If you ever wondered what happened to your ancient Mac monitor, you may find it onstage at ODC Theater this week, where it may be the center of attention in the world premiere of Katharine Hawthorne’s “Mainframe,” a sometimes irreverent, occasionally sobering 65-minute opus on the computer age and its influence on human kind.
“Mainframe” has been beautifully staged with dazzling lighting by David Robertson, and it features agreeable performances by the five barefoot dancers.
Hawthorne has dealt with technology in two earlier works and her academic credits in physics and dance serve her well.
Exhibiting a good sense of structure, Hawthorne returns near the end to Champi who is driven into a frenzy when Katherine Disenhof disembowels a Mac wire by filament, and the moment delivers both pathos and humor The piece should have ended there; the following duet for Megan Wright and Suzette Sagisi, although cleverly wrought, seems like something of an anticlimax.
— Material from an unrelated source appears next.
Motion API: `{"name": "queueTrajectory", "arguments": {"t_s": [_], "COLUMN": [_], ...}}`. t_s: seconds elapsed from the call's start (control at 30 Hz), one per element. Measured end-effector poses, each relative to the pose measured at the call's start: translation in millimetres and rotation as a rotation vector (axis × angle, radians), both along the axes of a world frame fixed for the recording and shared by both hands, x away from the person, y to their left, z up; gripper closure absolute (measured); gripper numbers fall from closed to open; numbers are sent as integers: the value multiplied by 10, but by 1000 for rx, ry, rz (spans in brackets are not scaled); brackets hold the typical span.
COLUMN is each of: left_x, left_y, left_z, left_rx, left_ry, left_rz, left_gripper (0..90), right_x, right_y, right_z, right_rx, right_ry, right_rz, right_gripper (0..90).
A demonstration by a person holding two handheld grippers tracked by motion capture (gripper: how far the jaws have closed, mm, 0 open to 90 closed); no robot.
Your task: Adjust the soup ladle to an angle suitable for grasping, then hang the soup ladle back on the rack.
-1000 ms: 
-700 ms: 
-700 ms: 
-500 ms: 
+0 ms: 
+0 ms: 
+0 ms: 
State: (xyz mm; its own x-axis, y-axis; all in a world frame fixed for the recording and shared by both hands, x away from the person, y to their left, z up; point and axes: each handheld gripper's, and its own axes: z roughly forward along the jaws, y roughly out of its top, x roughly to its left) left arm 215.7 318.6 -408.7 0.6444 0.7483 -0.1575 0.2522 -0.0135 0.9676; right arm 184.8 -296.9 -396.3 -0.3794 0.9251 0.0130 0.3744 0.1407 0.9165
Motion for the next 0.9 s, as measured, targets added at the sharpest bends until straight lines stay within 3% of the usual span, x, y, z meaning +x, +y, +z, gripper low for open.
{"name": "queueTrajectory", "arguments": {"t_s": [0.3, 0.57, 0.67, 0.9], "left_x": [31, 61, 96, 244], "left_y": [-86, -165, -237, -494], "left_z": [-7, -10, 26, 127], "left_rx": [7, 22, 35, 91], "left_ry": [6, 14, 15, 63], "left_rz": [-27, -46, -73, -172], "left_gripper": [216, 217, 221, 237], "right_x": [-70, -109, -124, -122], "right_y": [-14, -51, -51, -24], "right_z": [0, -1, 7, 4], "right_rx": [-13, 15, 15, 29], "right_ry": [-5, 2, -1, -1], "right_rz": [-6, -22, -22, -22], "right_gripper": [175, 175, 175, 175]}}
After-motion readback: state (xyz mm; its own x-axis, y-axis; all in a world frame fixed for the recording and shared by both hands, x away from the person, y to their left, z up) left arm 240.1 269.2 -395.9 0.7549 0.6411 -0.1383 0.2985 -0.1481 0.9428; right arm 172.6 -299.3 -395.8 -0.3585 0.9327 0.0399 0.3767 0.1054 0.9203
The distinctive opening motto of the Piano Sonata No. 1 prompts a rapid company excursion, but Hawthorne’s musicality seems unformed at this point.
Dancers thrust their upper bodies, roll on the floor, slice their arms through the air, drop on one knee in the Martha Graham manner.
[...] it needs to be scrutinized more profoundly than the lengthy episode with Siri, during which the performers question the computerized voice (a friend notes that Siri and Macs come from different computer generations).